“I just don't understand this stupid fucking country!”
A tearful voice wails out from inside the Foreigner Regional Registration Office at the Thiruvananthapuram Rural Superintendent of Police building. The office is a tiny metal container, about six metres long by two-and-a-half metres wide, parked haphazardly just in front of the main building. A thin, old, grey curtain hangs across the entrance, and through it one can see masses of paper stacked on rickety old shelves – decades of visa applications and letters to India's Ministry of Home Affairs piled in an unsortable mess.
The voice belongs to a young woman. She speaks English with what sounds to me like a Spanish accent. After ten minutes of alternate pleading and cursing directed at the hapless government officer, she blows out through the curtain, her face red and wet with tears, her frustration no doubt at its zenith. Having escaped the rubbish dump of old documents, she marches across a barren courtyard – under the distracted gaze of three tall, heavy-set, moustachioed policemen on duty – and out to the street, where bikes, cars, autorickshaws, trucks and buses fly past, horns wailing. She attempts to hail a succession of autorickshaws; finally one stops for her. She gets in and is ferried away, the three-wheeler's engine sputtering, its suspension failing, exhaust fumes pouring out from behind.
A lot of people come to India seeking mental and spiritual relaxation. For these pilgrims, there are thousands upon thousands of ashrams, meditation centres, Ayurvedic retreats and travelling gurus.

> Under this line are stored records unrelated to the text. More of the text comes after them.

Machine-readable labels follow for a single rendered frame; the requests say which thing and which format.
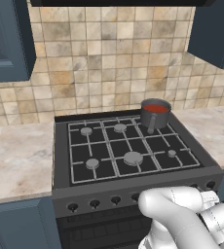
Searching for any black range hood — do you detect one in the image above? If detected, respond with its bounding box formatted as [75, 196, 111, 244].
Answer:
[29, 0, 216, 8]

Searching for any black oven door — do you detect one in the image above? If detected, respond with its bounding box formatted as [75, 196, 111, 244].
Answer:
[56, 204, 154, 249]

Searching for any red marinara sauce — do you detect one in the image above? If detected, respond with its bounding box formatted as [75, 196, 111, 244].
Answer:
[143, 103, 169, 114]

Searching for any grey saucepan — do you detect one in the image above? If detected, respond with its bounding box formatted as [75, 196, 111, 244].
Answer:
[140, 98, 172, 135]

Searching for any blue wall cupboard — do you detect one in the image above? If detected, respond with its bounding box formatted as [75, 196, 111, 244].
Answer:
[187, 0, 224, 70]
[0, 0, 37, 84]

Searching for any black gas stove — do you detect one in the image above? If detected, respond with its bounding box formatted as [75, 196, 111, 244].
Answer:
[51, 109, 224, 249]

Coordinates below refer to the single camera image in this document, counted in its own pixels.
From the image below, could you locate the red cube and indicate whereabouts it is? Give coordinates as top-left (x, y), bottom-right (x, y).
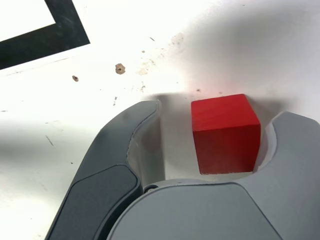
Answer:
top-left (190, 93), bottom-right (262, 176)

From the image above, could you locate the black tape square outline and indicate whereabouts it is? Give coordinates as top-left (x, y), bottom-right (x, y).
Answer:
top-left (0, 0), bottom-right (91, 71)

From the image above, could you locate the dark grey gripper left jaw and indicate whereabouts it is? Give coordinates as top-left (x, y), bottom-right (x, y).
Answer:
top-left (46, 99), bottom-right (167, 240)

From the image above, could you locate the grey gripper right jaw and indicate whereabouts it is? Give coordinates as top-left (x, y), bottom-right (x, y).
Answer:
top-left (106, 111), bottom-right (320, 240)

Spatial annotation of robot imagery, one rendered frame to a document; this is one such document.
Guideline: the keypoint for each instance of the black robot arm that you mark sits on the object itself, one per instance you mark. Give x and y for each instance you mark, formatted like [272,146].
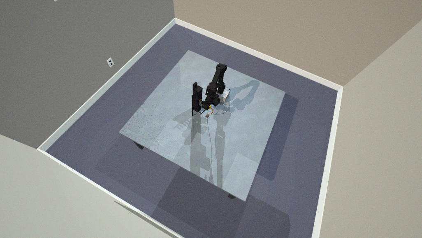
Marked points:
[217,82]

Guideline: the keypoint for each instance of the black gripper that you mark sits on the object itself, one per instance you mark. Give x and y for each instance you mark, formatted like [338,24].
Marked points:
[207,107]

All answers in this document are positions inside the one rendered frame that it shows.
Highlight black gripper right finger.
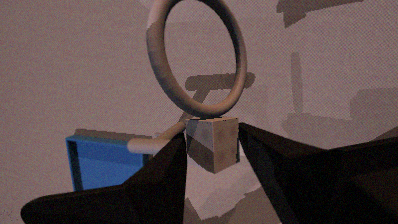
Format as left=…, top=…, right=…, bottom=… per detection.
left=239, top=122, right=398, bottom=224

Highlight blue tray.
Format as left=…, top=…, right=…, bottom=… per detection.
left=65, top=135, right=149, bottom=192

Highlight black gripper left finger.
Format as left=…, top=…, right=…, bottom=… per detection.
left=20, top=132, right=187, bottom=224

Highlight grey metal cylinder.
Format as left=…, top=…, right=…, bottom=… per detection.
left=127, top=121, right=186, bottom=155

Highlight grey metal ring with square tab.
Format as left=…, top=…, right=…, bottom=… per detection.
left=146, top=0, right=247, bottom=174

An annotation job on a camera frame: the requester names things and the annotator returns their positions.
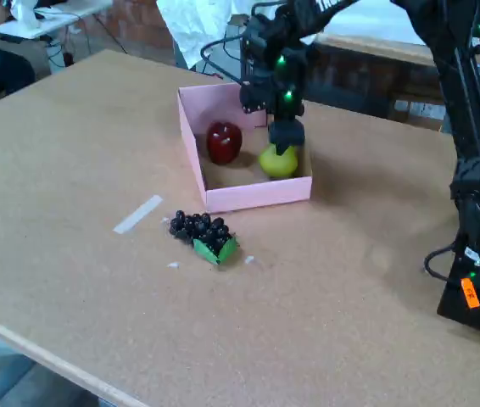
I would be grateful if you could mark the white crumpled bag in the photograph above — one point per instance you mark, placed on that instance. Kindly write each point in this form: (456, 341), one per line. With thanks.
(26, 15)

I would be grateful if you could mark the crumpled white sheet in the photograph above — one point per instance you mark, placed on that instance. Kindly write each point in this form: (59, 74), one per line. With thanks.
(193, 25)

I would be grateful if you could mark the white background table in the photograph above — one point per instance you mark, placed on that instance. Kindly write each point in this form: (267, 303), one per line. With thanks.
(74, 9)

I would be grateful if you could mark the long white tape strip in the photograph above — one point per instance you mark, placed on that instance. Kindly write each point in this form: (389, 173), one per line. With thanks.
(138, 214)

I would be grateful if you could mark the pink cardboard box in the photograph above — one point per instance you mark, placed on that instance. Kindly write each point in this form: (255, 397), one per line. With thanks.
(257, 195)

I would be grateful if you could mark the green toy pear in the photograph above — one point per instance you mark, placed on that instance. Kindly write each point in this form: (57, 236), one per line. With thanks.
(278, 166)

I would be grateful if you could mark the red toy apple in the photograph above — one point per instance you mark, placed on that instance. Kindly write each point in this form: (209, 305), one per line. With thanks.
(223, 144)

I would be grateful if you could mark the black toy grapes with leaves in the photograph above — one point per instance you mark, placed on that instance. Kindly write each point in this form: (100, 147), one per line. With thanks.
(199, 231)

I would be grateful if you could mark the wooden background bench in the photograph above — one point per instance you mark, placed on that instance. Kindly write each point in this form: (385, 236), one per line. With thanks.
(371, 44)

For every ashram, however, there is an equal number of municipal offices; for every wandering sadhu, there are a hundred noisy autorickshaws. In this land of contradictions, the most potentially shocking one to first-time visitors is the fact that India is not, for the most part, the meditative paradise they expected.

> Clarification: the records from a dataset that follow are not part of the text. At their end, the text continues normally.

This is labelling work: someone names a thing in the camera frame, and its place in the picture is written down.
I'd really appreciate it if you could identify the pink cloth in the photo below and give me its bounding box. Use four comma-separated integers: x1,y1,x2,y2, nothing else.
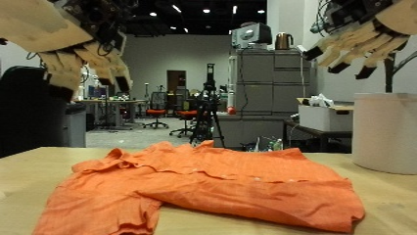
30,140,366,235

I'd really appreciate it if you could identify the black forked pole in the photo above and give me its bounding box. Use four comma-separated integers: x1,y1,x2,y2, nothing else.
384,48,417,94

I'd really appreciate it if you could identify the copper kettle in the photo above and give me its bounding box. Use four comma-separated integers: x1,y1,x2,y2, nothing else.
273,31,296,51

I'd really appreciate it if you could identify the black chair back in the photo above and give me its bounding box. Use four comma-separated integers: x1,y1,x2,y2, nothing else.
0,65,69,159

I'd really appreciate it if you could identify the wooden office desk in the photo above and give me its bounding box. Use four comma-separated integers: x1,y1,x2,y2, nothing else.
77,97,148,130

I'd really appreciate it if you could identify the crumpled white plastic bag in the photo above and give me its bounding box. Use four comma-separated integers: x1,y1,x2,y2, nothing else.
306,93,336,109

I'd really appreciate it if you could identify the gray bin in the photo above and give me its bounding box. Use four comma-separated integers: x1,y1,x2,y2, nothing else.
64,102,88,148

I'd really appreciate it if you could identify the gray box appliance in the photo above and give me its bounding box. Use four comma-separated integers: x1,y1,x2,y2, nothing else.
229,22,273,50

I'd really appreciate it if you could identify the tall gray filing cabinet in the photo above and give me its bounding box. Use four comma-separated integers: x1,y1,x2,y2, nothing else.
226,48,316,118

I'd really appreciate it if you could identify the white storage box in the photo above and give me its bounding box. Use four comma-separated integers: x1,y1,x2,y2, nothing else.
297,97,354,132

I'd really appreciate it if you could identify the brown door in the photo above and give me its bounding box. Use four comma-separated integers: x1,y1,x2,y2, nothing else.
165,70,188,96

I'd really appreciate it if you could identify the white cylinder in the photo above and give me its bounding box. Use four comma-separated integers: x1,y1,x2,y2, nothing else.
350,92,417,175

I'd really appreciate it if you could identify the orange office chair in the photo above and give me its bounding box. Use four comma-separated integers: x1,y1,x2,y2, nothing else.
168,97,200,138
142,91,170,130

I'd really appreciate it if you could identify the dark side table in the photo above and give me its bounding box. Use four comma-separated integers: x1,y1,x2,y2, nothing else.
282,119,353,153

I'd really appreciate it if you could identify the black tripod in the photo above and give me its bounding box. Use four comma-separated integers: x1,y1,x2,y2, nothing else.
189,63,226,149

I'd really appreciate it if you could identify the low gray cabinet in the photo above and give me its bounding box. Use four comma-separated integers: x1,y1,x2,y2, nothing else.
213,114,288,150

Confusing bureaucracy spinning you in circles is one thing. Shattered expectations are quite another. This poor visitor, like so many others, probably came with visions of being alternately: cross-legged on a stack of meditation cushions; twisted in previously impossible yoga asanas; and stretched out on a beach in the sun. In India, you can do all of these things. You can even do a lot of them for free, or at very low cost. What you can't do is only these things.
In-between, the daily machinations of Incredible!ndia will always be there, and they are the exact opposite of meditative bliss – at least in the beginning. It isn't the inherent nature of India that frustrates some visitors is so much; most people are able to understand that different places require different ways of getting things done. The thing that drives people crazy is the calm picture in their head, and how it is so incomparably different from what they actually experience most of the time.
Someone, or something, will always intrude on your peace, especially if you cherish it highly. India has a way of levelling your dearly held comforts, or at least recontextualising them. My homes here have never been quiet; any few minutes of silence will always be broken by those ubiquitous rat-tat-tatting rickshaws, or screaming children, or baying goats, or somebody who has come to the door for a spontaneous visit, like a neighbour or a door-to-door milkman or a friend from out of town.
I've come to feel that this is far better than no interaction at all; the constant liveliness of Indian society seems more in line with our nature as social animals than demanding sanctuary whenever and wherever we feel like it. I've written before about the attraction India holds for foreigners as a place which offers you regular feedback on your performance as a human being. The charm of that feedback may not be immediately apparent in moments where only bureaucracy and pollution meet, but such moments have bred in me a patience and acceptance which I didn't previously have.
In time, you fade into the chaos of the noisy street, or the disorder of a government office and its peculiar demands, until there is little distinction between sanctuary and the madding crowd. They are both India, and both have their place in making India such an extraordinary and beguiling country.